■ Material provided:
- Opening Delimiter -

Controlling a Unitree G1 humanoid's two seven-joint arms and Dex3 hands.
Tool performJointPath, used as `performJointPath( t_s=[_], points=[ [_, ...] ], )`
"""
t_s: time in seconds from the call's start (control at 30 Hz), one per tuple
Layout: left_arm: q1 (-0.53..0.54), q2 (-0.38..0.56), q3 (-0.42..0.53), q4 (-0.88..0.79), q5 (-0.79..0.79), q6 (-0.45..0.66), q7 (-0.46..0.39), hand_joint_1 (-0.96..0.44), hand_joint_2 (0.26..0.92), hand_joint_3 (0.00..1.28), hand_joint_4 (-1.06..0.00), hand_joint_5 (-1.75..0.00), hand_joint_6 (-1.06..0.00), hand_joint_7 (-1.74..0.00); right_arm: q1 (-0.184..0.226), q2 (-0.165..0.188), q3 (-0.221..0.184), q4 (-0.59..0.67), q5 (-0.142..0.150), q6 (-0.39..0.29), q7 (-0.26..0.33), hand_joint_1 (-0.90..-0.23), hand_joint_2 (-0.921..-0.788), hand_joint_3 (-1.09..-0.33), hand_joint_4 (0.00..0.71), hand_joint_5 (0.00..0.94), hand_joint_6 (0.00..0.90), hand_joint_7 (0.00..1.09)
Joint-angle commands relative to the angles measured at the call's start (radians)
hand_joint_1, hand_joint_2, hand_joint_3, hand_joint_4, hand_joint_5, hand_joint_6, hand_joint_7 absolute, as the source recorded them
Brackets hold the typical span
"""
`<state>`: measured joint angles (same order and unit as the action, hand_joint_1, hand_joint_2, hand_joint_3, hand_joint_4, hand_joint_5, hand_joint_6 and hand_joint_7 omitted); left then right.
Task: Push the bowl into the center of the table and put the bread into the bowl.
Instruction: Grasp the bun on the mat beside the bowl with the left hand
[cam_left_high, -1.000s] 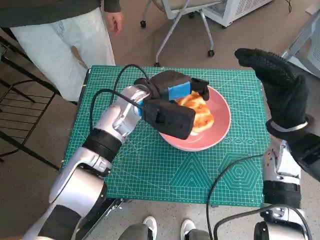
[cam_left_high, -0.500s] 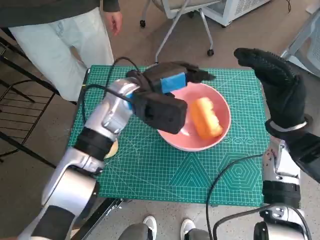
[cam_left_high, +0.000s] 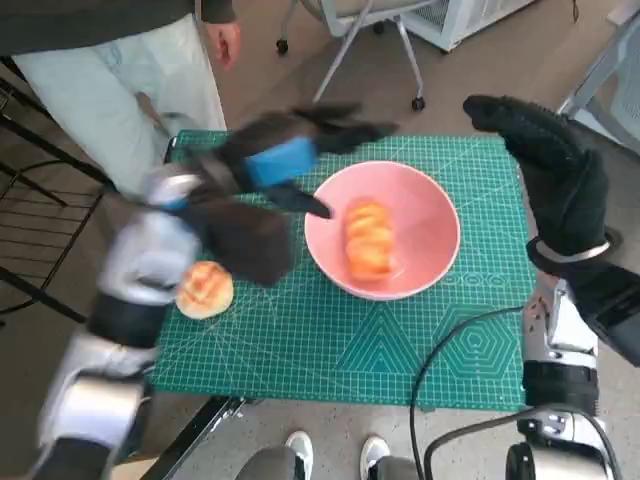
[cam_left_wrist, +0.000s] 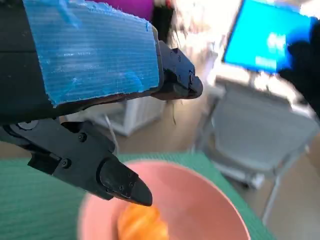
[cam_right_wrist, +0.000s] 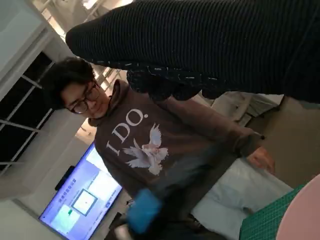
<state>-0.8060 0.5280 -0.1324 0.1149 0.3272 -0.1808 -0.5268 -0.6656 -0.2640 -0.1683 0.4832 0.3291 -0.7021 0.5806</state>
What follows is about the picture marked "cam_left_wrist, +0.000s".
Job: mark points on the long toy bread loaf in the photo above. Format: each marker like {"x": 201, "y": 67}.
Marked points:
{"x": 140, "y": 225}

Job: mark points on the grey office chair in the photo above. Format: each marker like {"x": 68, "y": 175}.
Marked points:
{"x": 250, "y": 130}

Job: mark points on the blue computer monitor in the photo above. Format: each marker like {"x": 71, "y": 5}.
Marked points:
{"x": 250, "y": 37}

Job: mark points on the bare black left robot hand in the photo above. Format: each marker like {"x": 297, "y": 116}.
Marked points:
{"x": 20, "y": 75}

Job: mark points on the green cutting mat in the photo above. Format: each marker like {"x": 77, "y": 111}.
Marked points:
{"x": 37, "y": 200}

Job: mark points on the pink bowl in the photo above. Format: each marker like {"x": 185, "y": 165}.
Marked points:
{"x": 200, "y": 200}

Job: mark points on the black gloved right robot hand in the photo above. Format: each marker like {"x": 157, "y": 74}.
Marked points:
{"x": 310, "y": 75}

- Closing Delimiter -

■ Directions for this task: Reproduce, word for word, every line from the start of the records down to and including the line with "[cam_left_wrist, +0.000s]"; skip the pictures.

■ Answer to this problem:
Controlling a Unitree G1 humanoid's two seven-joint arms and Dex3 hands.
Tool performJointPath, used as `performJointPath( t_s=[_], points=[ [_, ...] ], )`
"""
t_s: time in seconds from the call's start (control at 30 Hz), one per tuple
Layout: left_arm: q1 (-0.53..0.54), q2 (-0.38..0.56), q3 (-0.42..0.53), q4 (-0.88..0.79), q5 (-0.79..0.79), q6 (-0.45..0.66), q7 (-0.46..0.39), hand_joint_1 (-0.96..0.44), hand_joint_2 (0.26..0.92), hand_joint_3 (0.00..1.28), hand_joint_4 (-1.06..0.00), hand_joint_5 (-1.75..0.00), hand_joint_6 (-1.06..0.00), hand_joint_7 (-1.74..0.00); right_arm: q1 (-0.184..0.226), q2 (-0.165..0.188), q3 (-0.221..0.184), q4 (-0.59..0.67), q5 (-0.142..0.150), q6 (-0.39..0.29), q7 (-0.26..0.33), hand_joint_1 (-0.90..-0.23), hand_joint_2 (-0.921..-0.788), hand_joint_3 (-1.09..-0.33), hand_joint_4 (0.00..0.71), hand_joint_5 (0.00..0.94), hand_joint_6 (0.00..0.90), hand_joint_7 (0.00..1.09)
Joint-angle commands relative to the angles measured at the call's start (radians)
hand_joint_1, hand_joint_2, hand_joint_3, hand_joint_4, hand_joint_5, hand_joint_6, hand_joint_7 absolute, as the source recorded them
Brackets hold the typical span
"""
`<state>`: measured joint angles (same order and unit as the action, hand_joint_1, hand_joint_2, hand_joint_3, hand_joint_4, hand_joint_5, hand_joint_6 and hand_joint_7 omitted); left then right.
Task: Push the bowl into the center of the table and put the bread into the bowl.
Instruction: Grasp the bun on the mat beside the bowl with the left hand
[cam_left_high, -1.000s] 
[cam_left_high, -0.500s] 
[cam_left_high, +0.000s] 
[cam_left_wrist, +0.000s] 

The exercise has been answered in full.